It was a perfect pass from Brianne Jenner intended for the stick of her longtime teammate, Canadian captain Marie-Philip Poulin, ending a nearly 10-year gold drought for the women’s national team at the world championships. 2021.
A few months later, at her third Olympic Games, Jenner took home a gold medal and was named tournament MVP after scoring nine goals, tying the Olympic record in the process.
And a few months later, Jenner scored the only two goals needed for Canada to win a second consecutive world title, the first time the Canadian team had accomplished the feat since the early 2000s.
“I think Jenner’s hockey IQ and the way she thinks about the game is incredible,” said Emily Clark, her longtime teammate. “She makes insinuations that I don’t think anyone else in the building sees except her.”
After more than a decade on the senior team, Jenner, 32, has a hockey resume that few can match.
Beyond the gold medals and big goals, those who have played with and against her describe a career built on hard work and quiet leadership, plus a sixth sense on the ice that’s hard to teach.
It’s a type of playing style that’s more method than flash, a game that doesn’t always appeal to spectators at home, according to Liz Knox, a goalie tasked with trying to stop Jenner’s shots for years in the now-shuttered Canadian Hockey League. Women (CWHL).
“She’s just out there trying to do her job and make the players around her better, which I think is a huge compliment when you look at the caliber of athletes she’s had in her circle,” Knox said.
Now, Jenner has a new mountain to climb as one of the leaders with Ottawa of the Professional Women’s Hockey League (PWHL), a league she helped build from the ground up as a board member of the players’ association.
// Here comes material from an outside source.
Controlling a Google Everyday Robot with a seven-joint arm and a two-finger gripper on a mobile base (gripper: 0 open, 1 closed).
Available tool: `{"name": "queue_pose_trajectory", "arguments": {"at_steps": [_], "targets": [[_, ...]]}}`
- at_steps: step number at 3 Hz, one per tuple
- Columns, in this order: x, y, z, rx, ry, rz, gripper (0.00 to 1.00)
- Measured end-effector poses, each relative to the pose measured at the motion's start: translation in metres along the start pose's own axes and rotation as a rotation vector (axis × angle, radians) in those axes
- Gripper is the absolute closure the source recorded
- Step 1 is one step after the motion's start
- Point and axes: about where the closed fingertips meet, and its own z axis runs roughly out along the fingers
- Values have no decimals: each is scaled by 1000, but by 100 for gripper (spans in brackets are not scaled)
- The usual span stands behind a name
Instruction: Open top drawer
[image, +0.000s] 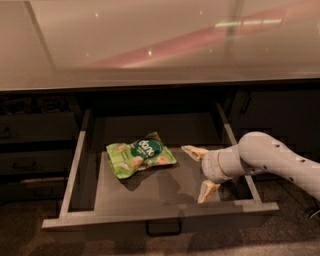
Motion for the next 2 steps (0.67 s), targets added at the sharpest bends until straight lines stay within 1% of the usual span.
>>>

Ottawa general manager Michael Hirshfeld used one of his three pre-draft free agent slots to sign Jenner, along with Clark and goaltender Emerance Maschmeyer, earlier this month.
“We think they have an incredible work ethic and level of competence,” Hirshfeld said after the three signings were announced.
The general manager has said that he would like his team’s identity to be based on brave and dynamic play.
It’s that first word, determination, that comes to mind when Maschmeyer thinks of Jenner.
“She’s trustworthy,” he said. “I feel like she’s always doing the right thing at the right time.”
The love of hockey began on the outdoor rink
Jenner’s journey into hockey began 30 years ago on a soccer field in Oakville, Ontario. Her father was a hockey teacher and coach who flooded the field and turned it into a large outdoor rink. Jenner was already on roller skates when he was two years old.
At three years old he already had a stick in his hand. Jenner loved being on the outdoor rink so much that her mother had to drag her inside to change her diaper.
As he grew older, he developed a love for competition and being part of a team. He loves the structure of being a professional athlete, of doing the right things.

Jenner went on to play at Cornell University, where she was twice named a finalist for the Patty Kazmaier Award as the best female college hockey player.
After being cut from the 2010 Olympic team, Jenner made the senior national team at the 2012 world championships. She immediately began absorbing everything she could from veteran players such as Tessa Bonhomme, Gillian Apps, Jayna Hefford and Caroline Ouellette, who was the captain of the first Olympic team Jenner played on in 2014.
“I learned a lot from her,” Jenner said of Ouellette. “It was really evident to see how much she cared about her teammates and how professional she was in her craft and how she carried herself. There are so many that she would just watch and learn from them.”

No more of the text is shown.